What to work on> Reproduce verbatim, line by line, everything from the line containing "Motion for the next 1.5" to the last line of the listing below; add nothing.
• • • •
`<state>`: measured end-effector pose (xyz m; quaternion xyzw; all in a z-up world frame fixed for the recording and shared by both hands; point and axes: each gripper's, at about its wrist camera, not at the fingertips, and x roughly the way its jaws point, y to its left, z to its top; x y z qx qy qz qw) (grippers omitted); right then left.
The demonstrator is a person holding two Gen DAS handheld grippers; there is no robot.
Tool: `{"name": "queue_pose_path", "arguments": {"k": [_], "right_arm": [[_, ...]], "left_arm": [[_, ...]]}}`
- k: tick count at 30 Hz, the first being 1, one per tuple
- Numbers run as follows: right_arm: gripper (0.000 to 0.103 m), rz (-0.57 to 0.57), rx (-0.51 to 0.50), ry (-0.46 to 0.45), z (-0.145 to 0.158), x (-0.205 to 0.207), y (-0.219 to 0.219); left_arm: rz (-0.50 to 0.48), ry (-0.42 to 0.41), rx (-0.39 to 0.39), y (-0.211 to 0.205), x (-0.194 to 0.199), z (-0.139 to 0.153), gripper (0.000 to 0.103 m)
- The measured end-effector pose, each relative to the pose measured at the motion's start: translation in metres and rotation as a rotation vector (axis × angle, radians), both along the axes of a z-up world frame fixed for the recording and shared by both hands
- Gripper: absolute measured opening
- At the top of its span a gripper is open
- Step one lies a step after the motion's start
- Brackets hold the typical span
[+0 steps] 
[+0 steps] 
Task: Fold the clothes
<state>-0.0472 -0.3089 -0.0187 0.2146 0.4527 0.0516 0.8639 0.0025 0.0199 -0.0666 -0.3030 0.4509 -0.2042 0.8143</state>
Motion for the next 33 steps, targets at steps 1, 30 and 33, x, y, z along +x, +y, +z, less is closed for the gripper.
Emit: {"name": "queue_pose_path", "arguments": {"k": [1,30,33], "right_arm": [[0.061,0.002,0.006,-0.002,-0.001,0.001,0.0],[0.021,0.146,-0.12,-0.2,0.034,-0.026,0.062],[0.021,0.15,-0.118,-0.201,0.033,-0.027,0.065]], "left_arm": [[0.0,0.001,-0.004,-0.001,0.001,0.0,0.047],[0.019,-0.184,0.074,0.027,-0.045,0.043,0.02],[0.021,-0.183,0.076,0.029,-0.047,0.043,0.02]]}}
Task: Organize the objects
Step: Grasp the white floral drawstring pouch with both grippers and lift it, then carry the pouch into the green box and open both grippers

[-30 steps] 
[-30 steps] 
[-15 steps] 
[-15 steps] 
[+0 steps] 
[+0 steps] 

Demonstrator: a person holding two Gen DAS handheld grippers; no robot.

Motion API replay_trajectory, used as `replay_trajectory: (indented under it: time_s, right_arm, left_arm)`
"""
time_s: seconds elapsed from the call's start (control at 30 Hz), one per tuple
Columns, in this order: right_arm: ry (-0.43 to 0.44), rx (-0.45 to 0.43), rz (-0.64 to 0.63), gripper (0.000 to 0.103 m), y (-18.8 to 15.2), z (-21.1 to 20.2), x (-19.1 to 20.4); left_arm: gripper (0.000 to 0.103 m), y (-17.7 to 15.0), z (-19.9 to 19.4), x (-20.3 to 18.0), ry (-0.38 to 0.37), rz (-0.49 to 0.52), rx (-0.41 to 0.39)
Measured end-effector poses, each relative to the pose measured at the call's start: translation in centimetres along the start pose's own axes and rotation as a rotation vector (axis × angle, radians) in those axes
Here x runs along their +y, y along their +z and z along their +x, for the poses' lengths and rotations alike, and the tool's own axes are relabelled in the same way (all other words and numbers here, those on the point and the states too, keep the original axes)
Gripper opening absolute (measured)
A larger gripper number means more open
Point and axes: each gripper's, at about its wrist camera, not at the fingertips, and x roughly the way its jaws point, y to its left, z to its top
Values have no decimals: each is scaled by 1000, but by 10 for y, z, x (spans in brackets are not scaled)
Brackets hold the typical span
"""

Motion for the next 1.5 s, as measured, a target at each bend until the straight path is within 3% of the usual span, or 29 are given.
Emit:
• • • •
Answer box>
Motion for the next 1.5 s, as measured, a target at each bend until the straight path is within 3% of the usual span, or 29 are given.
Emit:

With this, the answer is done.